Ленинский тупик | страница 86



Первым нарушил молчание Гуща: — Я заместо Тоньки буду мусор убирать?! Спасибочка…

Голоса взметнулись костром. Огнежку жаром обдало Что же будет? Уравниловка? Шурка, ты что молчишь? Скажи…

— У него слово рубль стоит.

— Я переучиваться не буду! У меня сноха учится! — проорали из угла знакомым, с присвистом, голосом.

Нюра повернулась всем корпусом к углу: — Со снохой учиться не стыдно. Со снохой пить стыдно.

— Намекаешь! — взвился голос. Шум поднялся в красном уголке такой, что казалось, кто-то в углу включил на полную мощность огромную, как комод, блестевшую полировкой радиолу и шарит, и шарит по эфиру, не может настроиться… Игорь едва унял расходившиеся страсти. Огнежка отвечала на вопросы спокойным голосом, лишь нога ее пританцовывала, словно стояла она этой ногой не на полу, а на раскаленном песке.

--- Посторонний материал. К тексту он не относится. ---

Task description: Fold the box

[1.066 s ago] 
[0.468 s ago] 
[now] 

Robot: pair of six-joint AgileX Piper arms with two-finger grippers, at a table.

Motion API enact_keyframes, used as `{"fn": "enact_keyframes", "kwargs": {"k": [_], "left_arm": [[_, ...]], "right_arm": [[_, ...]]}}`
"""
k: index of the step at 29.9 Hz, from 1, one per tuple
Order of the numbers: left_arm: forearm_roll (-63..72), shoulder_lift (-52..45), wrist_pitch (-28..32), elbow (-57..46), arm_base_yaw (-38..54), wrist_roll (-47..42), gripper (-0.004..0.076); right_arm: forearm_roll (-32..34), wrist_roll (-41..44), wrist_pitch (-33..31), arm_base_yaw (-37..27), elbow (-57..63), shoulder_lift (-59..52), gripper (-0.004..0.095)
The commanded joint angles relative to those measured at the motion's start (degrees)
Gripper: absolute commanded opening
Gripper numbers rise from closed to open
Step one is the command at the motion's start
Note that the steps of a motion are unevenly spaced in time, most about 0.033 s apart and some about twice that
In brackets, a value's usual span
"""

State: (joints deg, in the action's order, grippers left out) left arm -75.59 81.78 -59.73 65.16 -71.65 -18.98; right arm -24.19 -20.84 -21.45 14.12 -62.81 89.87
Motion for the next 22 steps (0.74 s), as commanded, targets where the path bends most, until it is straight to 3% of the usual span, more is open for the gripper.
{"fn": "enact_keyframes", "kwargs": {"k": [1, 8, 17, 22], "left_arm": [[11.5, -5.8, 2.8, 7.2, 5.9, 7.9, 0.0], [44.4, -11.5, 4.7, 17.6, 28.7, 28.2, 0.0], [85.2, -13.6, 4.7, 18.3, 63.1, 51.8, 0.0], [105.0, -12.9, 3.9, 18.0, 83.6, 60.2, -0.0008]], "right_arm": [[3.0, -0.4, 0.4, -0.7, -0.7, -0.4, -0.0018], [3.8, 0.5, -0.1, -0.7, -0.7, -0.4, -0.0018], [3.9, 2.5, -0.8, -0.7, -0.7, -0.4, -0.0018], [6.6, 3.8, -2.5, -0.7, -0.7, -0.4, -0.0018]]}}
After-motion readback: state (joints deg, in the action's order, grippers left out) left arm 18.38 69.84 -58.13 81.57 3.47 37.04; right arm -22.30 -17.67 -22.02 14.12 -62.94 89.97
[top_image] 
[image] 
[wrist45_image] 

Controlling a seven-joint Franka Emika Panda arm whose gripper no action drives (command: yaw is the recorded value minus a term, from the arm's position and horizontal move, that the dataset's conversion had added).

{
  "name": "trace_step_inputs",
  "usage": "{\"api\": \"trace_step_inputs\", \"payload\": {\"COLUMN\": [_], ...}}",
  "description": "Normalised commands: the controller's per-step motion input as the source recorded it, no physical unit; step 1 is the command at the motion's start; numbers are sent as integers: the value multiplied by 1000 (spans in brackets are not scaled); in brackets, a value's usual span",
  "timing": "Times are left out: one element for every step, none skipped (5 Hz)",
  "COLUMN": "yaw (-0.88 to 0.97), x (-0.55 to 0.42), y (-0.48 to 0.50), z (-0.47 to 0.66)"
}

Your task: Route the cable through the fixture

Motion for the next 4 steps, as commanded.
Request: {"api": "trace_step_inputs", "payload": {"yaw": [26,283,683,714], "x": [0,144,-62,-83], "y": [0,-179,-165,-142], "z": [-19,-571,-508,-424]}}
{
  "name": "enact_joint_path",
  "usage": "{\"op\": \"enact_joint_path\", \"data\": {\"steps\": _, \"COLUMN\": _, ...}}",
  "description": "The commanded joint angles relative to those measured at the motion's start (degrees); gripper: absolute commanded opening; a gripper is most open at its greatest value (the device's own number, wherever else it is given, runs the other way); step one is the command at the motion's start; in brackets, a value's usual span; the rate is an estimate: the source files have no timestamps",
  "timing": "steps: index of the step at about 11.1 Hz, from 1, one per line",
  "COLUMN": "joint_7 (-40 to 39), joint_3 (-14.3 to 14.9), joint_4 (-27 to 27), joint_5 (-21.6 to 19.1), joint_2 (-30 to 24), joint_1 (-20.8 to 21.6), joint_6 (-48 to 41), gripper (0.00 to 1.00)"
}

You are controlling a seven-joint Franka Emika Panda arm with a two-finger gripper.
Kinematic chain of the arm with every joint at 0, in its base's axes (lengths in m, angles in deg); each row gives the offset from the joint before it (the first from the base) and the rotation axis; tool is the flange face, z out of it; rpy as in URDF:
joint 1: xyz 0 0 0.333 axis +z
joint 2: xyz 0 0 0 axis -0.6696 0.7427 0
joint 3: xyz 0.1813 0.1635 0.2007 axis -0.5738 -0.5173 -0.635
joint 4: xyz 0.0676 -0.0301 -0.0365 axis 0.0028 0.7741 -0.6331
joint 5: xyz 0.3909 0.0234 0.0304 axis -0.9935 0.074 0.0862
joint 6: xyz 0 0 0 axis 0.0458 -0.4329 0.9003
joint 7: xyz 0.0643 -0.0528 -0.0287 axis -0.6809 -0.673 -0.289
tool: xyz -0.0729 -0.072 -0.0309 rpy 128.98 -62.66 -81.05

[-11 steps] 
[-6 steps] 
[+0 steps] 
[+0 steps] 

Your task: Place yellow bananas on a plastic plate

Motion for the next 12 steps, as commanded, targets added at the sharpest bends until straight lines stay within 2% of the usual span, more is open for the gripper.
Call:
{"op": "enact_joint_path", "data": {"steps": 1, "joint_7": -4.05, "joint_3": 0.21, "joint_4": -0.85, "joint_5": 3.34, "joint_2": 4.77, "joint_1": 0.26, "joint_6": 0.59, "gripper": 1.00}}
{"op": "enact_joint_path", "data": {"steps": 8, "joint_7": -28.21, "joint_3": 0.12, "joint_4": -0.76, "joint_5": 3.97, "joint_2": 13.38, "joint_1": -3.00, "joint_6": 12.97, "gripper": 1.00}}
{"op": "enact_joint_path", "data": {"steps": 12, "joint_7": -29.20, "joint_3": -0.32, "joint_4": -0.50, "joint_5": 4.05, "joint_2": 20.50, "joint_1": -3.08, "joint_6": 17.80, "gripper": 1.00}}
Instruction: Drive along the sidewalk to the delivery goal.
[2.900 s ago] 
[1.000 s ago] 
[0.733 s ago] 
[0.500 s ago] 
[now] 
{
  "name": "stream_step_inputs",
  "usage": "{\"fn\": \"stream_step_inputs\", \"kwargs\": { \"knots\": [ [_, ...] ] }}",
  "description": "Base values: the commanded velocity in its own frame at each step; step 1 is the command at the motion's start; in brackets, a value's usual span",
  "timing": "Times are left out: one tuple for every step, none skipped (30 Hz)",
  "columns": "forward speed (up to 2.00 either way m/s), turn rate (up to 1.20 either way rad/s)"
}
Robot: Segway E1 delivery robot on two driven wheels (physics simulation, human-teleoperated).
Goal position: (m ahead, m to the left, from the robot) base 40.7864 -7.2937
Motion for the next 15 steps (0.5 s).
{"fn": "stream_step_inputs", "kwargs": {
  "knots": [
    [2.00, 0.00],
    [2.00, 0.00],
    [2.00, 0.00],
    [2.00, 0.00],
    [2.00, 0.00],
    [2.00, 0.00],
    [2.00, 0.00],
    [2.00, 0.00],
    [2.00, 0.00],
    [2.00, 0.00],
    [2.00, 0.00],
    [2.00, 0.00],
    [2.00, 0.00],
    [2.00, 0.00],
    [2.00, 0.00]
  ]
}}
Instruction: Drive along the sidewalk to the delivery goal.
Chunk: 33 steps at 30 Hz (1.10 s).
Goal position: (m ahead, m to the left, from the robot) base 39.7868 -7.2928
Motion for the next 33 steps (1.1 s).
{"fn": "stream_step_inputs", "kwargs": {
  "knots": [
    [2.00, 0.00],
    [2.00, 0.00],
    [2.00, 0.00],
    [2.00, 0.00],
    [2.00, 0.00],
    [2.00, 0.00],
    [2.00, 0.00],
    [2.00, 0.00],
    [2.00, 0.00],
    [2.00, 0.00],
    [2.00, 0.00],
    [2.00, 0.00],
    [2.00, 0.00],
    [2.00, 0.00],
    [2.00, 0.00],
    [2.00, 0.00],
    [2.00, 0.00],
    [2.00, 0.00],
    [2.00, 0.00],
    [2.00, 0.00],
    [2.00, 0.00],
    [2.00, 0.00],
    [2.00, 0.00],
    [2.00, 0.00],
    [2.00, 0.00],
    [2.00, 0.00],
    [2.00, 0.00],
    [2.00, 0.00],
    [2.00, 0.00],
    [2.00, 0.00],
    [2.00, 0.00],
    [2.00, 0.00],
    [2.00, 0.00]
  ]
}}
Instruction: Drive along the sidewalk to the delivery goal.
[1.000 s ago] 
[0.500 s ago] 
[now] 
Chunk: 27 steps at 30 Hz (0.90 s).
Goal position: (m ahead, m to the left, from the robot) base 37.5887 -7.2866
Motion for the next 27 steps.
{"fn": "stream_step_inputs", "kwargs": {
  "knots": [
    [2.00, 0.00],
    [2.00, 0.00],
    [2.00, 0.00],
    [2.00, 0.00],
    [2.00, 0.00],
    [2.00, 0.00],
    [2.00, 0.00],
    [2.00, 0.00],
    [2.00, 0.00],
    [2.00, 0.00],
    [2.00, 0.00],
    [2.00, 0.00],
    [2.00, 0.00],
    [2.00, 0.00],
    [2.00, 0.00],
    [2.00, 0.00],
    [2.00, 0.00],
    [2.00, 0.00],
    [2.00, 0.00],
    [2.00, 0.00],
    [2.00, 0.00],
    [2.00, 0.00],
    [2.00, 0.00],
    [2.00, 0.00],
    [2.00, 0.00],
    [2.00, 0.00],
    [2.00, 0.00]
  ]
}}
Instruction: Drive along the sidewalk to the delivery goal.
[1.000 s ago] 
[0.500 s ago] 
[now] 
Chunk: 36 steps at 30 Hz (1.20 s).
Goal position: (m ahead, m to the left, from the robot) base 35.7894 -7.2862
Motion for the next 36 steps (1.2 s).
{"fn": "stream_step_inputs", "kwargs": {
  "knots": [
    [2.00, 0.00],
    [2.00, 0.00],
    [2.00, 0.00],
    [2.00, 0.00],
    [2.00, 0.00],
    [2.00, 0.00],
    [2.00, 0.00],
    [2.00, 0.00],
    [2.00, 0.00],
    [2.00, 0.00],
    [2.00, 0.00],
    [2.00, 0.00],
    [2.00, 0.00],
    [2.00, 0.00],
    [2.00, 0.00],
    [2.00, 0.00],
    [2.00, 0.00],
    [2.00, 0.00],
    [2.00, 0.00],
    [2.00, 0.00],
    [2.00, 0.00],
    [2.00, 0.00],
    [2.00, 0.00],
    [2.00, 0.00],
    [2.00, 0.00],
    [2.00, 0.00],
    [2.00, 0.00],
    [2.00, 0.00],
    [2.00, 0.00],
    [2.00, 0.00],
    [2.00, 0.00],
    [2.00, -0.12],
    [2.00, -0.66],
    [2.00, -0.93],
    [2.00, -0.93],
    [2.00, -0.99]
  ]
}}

Огнежку окликнули. К телефону. Кто там еще? Оказалось, Ермаков. Голос управляющего гудел раздраженно: — Вы что самовольничаете? Что? Не ваше дело этими вопросами заниматься. Поднимайте свои вопросы И вообще, все это нереально в наших условиях..

Бросив трубку на рычажок, Огнежка вернулась к распахнутым настежь дверям красного уголка. Остановилась, недоумевающая, испуганная. Не столько словами, сколько страстью, с которой они произносились.

— Пущай Огнежка опыты разводит с канцеляр-с-с-кими. Им все одно, как они выскочат из опыта, в штанах иль без штанов: они в теплой комнате сидят…

Огнежка привалилась плечом к стене. И Ермаков готов разорвать ее в клочья, и Гуща..

В красном Уголке затихало. В наступившей тишине прозвучал глуховато-высокий голос, инякинский. Огнежка пыталась вникнуть в смысл инякинских слов, но различала лишь глумливые нотки в его голосе.

«Вот ты как?!»

Впрочем, разве она ожидала чего-либо иного? Особенно после того, как наблюдала Инякина в новом Клубе.

По тому, как Тихон Инякин разговаривал с подсобницами (чаще всего он не удостаивал их ответом), по тому, как грубовато-фамильярно, по-хозяйски, обращался даже с незнакомыми ему рабочими, покровительственно похлопывая их по спине, по тому, наконец, как Тихон Инякин отвечал на вопросы университетских гостей (на губах Инякина то и дело змеилась усмешечка), можно было без особого труда понять, что он думал о каждом из присутствовавших и обо всех вместе…

Он, Тихон Иванович Инякин, первый человек на стройке, а стройка, известно, ныне основа основ на русской земле, он, Инякнн, всему делу голова, а не Силантий и прочие твари бессловесные, не зелень, вроде Шурки, не бабы, которым дорога от печи до порога, и уж конечно не какие-то университетские да канцелярские, фофаны интеллигентские, которые на его, Инякина, хребте в рай едут. Все, кроме настоящей власти — Ермакова и тех, кто над ним, все на свете навоз, над которым тот хозяин; у кого вилы в руках!